Una vez completada la centrifugación, deseche la capa superior de sacarosa de 0,32 molares, incluido el material en la interfaz con el tampón de sacarosa de 1,0 molar. Recoja los sinaptosomas en la interfaz del tampón de sacarosa de uno a 1,2 molar. Añadir 0,32 molares de tampón de sacarosa a la fracción sinaptosómica en una proporción de 1,1.
Mezclar con cuidado y girar a 150.000 veces G durante una hora. Los sinaptosomas se encuentran en el gránulo y se pueden volver a suspender en un tampón para su posterior procesamiento. Disuelva los sinaptosomas de cada área del cerebro de un animal en 20 a 50 microlitros de urea de 8 molares incubando en hielo durante una hora en un baño ultrasónico.
Diluir con un uno por ciento de un detergente removible para asegurar una concentración final de urea de dos molares. Después de determinar las cantidades relativas de proteína con la pipetea SDS-PAGE, un tercio del resto de cada muestra en un tubo nuevo. Realice la digestión en solución agregando dos milimolares de DTT y 25 milimolares de bicarbonato de amonio y vórtice suavemente la muestra.
Reducir las muestras durante 45 minutos a 20 grados centígrados. Agregue 10 milimolares iota acedomida a los residuos de cisteína de carbamidometilato y mezcle. Incubar durante 30 minutos en la oscuridad a 20 grados centígrados.
Por último, añadir un microlitro de una solución madre de tripsina e incubar a 20 grados centígrados durante 12 horas.
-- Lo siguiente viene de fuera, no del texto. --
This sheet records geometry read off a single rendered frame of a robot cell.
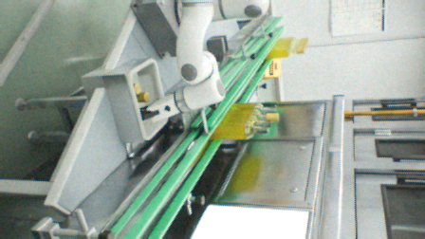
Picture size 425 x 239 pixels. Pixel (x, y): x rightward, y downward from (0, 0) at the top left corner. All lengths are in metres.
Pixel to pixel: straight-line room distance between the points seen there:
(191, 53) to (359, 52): 6.43
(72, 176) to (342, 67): 6.65
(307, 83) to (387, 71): 1.41
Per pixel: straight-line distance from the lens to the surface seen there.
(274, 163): 1.40
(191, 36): 0.98
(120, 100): 1.13
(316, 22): 7.19
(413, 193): 1.34
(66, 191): 1.03
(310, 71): 7.42
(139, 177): 1.09
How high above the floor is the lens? 1.43
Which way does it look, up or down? 20 degrees down
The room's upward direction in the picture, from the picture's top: 89 degrees clockwise
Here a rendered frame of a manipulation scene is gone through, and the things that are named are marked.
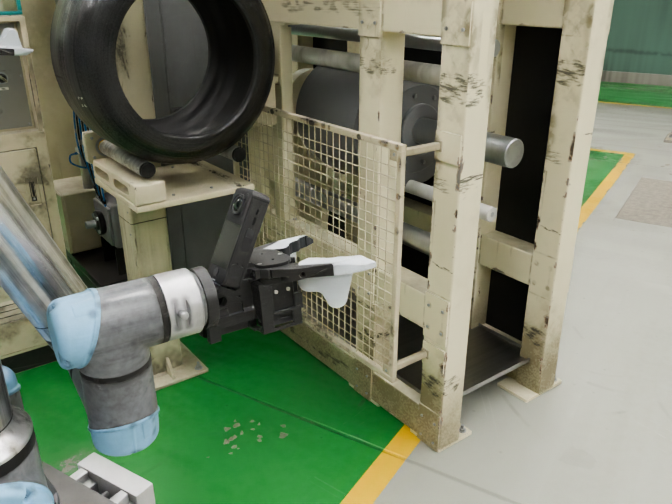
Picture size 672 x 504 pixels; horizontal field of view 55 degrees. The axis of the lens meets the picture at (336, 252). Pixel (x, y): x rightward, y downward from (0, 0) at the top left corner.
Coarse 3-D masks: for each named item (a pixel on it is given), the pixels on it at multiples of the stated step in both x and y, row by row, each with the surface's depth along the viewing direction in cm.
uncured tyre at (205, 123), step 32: (64, 0) 162; (96, 0) 152; (128, 0) 154; (192, 0) 192; (224, 0) 193; (256, 0) 176; (64, 32) 158; (96, 32) 153; (224, 32) 200; (256, 32) 177; (64, 64) 161; (96, 64) 155; (224, 64) 204; (256, 64) 181; (64, 96) 174; (96, 96) 159; (224, 96) 205; (256, 96) 183; (96, 128) 169; (128, 128) 165; (160, 128) 198; (192, 128) 202; (224, 128) 180; (160, 160) 176; (192, 160) 181
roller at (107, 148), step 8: (104, 144) 194; (112, 144) 192; (104, 152) 194; (112, 152) 188; (120, 152) 185; (120, 160) 184; (128, 160) 179; (136, 160) 176; (144, 160) 175; (128, 168) 181; (136, 168) 174; (144, 168) 173; (152, 168) 174; (144, 176) 174; (152, 176) 175
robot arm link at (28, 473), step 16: (0, 368) 62; (0, 384) 62; (0, 400) 62; (0, 416) 62; (16, 416) 65; (0, 432) 62; (16, 432) 63; (32, 432) 65; (0, 448) 61; (16, 448) 62; (32, 448) 65; (0, 464) 61; (16, 464) 62; (32, 464) 65; (0, 480) 61; (16, 480) 62; (32, 480) 64; (0, 496) 60; (16, 496) 61; (32, 496) 62; (48, 496) 65
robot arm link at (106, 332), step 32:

Para eliminar el detergente que se puede escindir ácido, agregue ácido trifluoroacético hasta una concentración final del uno por ciento e incube durante una hora más a 20 grados centígrados. Después de centrifugar las muestras a 16.000 veces G durante 10 minutos, recoja cuidadosamente los sobrenadantes.
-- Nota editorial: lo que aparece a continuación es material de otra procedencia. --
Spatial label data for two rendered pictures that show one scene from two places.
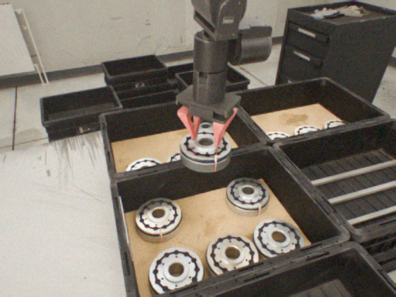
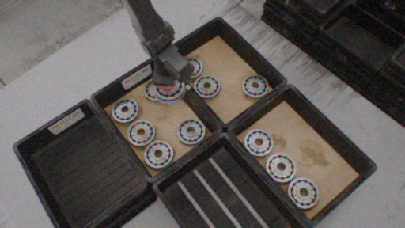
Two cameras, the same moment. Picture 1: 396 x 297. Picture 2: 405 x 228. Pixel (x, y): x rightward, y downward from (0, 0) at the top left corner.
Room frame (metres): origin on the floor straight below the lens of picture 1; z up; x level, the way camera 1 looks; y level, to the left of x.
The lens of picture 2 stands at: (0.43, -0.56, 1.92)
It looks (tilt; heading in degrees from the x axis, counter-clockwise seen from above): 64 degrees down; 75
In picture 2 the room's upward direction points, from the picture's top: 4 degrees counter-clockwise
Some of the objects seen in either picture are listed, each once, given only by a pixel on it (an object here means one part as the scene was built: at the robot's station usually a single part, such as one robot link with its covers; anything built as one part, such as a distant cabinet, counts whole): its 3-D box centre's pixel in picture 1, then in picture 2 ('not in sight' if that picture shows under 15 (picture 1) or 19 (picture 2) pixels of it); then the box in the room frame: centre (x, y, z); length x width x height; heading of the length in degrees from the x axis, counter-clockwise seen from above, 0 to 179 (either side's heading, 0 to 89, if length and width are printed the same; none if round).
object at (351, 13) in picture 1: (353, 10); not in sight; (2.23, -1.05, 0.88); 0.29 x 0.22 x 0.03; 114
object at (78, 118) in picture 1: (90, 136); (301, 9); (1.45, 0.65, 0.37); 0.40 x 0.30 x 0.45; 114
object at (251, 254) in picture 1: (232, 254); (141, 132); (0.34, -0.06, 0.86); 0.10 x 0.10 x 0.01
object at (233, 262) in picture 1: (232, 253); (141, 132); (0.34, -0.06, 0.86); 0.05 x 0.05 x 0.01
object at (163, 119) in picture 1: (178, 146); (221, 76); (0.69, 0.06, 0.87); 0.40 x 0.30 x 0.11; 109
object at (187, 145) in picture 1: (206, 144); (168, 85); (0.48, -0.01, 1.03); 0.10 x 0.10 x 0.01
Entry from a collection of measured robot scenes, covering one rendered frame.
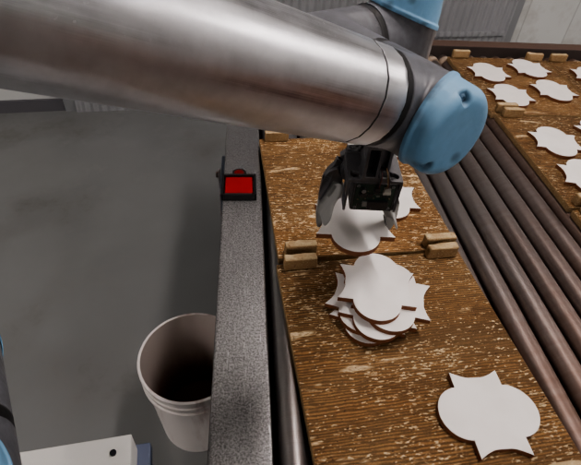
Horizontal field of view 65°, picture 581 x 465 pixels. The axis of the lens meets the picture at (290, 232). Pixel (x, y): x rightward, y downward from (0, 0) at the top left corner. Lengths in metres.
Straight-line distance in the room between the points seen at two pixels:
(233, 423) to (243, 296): 0.22
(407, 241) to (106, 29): 0.76
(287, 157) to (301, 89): 0.81
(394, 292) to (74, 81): 0.60
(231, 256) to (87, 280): 1.36
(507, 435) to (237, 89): 0.59
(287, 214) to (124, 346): 1.13
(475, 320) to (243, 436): 0.41
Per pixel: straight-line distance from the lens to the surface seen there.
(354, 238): 0.69
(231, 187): 0.99
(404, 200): 0.99
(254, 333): 0.75
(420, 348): 0.75
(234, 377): 0.71
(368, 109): 0.31
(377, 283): 0.74
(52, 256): 2.32
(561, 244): 1.09
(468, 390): 0.72
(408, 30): 0.51
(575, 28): 4.30
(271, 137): 1.13
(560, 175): 1.26
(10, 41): 0.22
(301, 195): 0.97
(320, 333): 0.73
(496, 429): 0.71
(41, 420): 1.83
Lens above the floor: 1.53
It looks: 43 degrees down
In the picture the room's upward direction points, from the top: 5 degrees clockwise
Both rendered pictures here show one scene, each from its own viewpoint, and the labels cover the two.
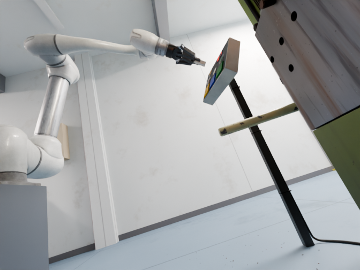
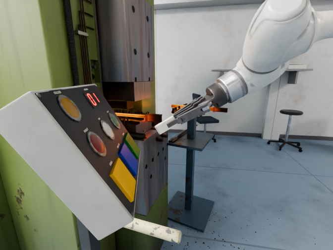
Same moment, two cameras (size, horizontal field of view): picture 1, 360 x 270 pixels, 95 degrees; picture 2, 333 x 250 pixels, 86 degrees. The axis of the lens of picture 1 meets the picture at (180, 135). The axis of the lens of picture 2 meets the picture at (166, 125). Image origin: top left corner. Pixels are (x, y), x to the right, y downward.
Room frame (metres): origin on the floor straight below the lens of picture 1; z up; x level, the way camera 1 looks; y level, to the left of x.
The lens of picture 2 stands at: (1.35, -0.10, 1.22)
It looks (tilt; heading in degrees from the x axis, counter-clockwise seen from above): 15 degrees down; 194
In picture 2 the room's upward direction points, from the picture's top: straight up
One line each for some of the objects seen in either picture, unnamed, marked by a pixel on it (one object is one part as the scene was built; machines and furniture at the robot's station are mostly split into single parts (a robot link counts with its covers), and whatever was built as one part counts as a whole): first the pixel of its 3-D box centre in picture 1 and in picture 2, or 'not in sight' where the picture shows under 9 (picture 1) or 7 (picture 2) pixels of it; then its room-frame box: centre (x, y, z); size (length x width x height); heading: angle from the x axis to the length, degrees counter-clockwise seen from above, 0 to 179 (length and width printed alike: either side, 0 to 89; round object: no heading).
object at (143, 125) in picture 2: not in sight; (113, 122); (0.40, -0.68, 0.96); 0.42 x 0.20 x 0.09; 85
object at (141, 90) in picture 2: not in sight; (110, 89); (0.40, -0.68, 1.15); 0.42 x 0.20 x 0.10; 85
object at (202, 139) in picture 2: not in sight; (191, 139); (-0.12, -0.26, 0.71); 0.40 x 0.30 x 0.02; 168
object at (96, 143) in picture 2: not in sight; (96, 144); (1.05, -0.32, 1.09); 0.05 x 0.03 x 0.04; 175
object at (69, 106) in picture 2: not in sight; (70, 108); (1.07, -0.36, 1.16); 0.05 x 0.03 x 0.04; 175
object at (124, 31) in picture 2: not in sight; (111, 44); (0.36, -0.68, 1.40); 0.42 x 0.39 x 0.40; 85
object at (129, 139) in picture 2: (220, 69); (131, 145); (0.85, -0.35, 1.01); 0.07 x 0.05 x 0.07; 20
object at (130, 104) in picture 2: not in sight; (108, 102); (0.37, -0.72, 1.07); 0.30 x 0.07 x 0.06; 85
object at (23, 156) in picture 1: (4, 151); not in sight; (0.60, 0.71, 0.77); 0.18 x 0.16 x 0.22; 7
Coloque la columna de extracción en fase sólida en un bastidor y equilibre la matriz con dos mililitros de metanol. Después del lavado, agregue dos mililitros adicionales de tampón B y cargue la muestra. Después de lavar tres veces con tampón B, eluir los péptidos añadiendo 200 microlitros de acetonitrilo al 70 por ciento y ácido trifluoroacético al 0,1 por ciento.
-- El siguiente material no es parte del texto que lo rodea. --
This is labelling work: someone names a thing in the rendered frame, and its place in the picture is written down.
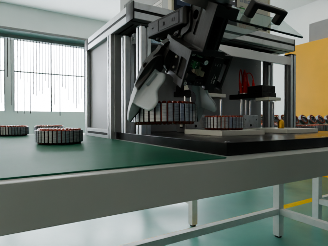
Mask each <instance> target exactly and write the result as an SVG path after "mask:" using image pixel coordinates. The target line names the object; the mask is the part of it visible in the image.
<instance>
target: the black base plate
mask: <svg viewBox="0 0 328 246"><path fill-rule="evenodd" d="M119 140H125V141H132V142H138V143H144V144H153V145H160V146H166V147H172V148H179V149H185V150H192V151H198V152H204V153H211V154H217V155H224V156H233V155H244V154H254V153H266V152H276V151H287V150H298V149H309V148H320V147H328V131H318V132H313V133H289V134H285V133H265V134H264V135H241V136H211V135H197V134H185V133H184V132H177V131H152V132H151V134H149V135H147V134H145V135H139V134H136V132H135V133H121V132H119Z"/></svg>
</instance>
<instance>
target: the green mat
mask: <svg viewBox="0 0 328 246"><path fill-rule="evenodd" d="M216 159H226V157H222V156H216V155H209V154H203V153H197V152H191V151H185V150H178V149H173V148H166V147H160V146H154V145H147V144H142V143H133V142H127V141H121V140H115V139H108V138H102V137H96V136H90V135H84V134H83V141H82V142H80V143H75V144H60V145H59V144H57V145H54V144H53V145H51V144H50V145H47V144H46V145H44V144H38V143H36V142H35V134H27V135H24V136H15V135H14V136H0V180H9V179H19V178H29V177H39V176H49V175H60V174H69V173H80V172H90V171H100V170H110V169H120V168H131V167H141V166H151V165H161V164H175V163H186V162H196V161H206V160H216Z"/></svg>
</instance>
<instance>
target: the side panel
mask: <svg viewBox="0 0 328 246"><path fill-rule="evenodd" d="M85 135H90V136H96V137H102V138H108V139H119V133H118V132H114V35H112V34H110V35H109V36H107V40H106V41H105V42H103V43H102V44H100V45H99V46H97V47H96V48H94V49H93V50H92V51H86V52H85Z"/></svg>
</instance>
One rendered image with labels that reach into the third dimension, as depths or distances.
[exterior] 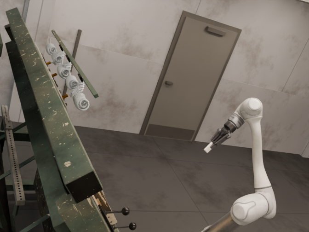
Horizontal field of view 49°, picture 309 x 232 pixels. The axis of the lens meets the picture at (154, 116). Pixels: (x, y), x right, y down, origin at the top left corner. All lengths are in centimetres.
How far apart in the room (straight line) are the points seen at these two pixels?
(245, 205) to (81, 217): 105
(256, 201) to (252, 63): 453
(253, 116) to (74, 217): 120
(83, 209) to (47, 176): 35
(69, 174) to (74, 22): 396
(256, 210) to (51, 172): 113
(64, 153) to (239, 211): 112
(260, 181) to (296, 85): 521
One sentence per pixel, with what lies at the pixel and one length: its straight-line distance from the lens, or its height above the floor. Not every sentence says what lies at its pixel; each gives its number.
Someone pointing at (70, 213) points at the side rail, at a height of 174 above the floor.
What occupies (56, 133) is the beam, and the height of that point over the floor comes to 188.
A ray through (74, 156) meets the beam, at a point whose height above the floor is 189.
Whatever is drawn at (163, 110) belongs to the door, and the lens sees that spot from 579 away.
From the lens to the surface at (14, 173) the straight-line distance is 252.
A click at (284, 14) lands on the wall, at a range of 642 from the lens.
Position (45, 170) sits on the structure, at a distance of 152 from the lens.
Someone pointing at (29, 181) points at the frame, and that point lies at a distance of 386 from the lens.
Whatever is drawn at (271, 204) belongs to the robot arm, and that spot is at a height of 156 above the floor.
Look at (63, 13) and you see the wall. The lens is 491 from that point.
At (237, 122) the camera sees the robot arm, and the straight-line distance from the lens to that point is 214.
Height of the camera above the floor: 251
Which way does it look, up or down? 21 degrees down
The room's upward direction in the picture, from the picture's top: 20 degrees clockwise
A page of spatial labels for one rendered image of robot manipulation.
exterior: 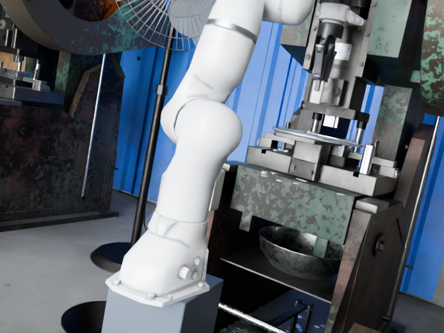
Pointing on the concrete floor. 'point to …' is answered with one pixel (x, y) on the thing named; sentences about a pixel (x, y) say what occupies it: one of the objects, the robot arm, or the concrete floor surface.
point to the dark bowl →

A continuación, seque las muestras purificadas en una centrífuga de vacío. En este ejemplo, los animales entrenados en la tarea de discriminación de tonos FM muestran una tasa creciente de aciertos y una tasa decreciente de falsas alarmas en el transcurso de las sesiones de entrenamiento. A partir de la cuarta sesión se produce una discriminación significativa.
Se comparan las abundancias sinápticas relativas de las proteínas seleccionadas entre ratones entrenados en la tarea de discriminación de tonos FM y ratones de control ingenuos 24 horas después de la primera sesión de entrenamiento. Después del entrenamiento, los niveles de la proteína CYFP2 se alteran en todas las regiones estudiadas. No olvide que los animales a menudo exhiben variabilidades intraindividuales.
Por lo tanto, se recomienda encarecidamente incluir en el estudio al menos cinco o más réplicas biológicas de grupos de animales bien emparejados. Una vez establecida, esta técnica puede adaptarse fácilmente a otras especies. Por ejemplo, se ha utilizado para monitorear los cambios en la expresión de proteínas dependientes del aprendizaje en cerebros de moscas de la fruta.
Este estudio describe un flujo de trabajo proteómico destinado a caracterizar la reorganización molecular en las sinapsis durante el aprendizaje auditivo y la consolidación de la memoria. El enfoque se centra en la cuantificación de proteínas sinápticas involucradas en estos procesos.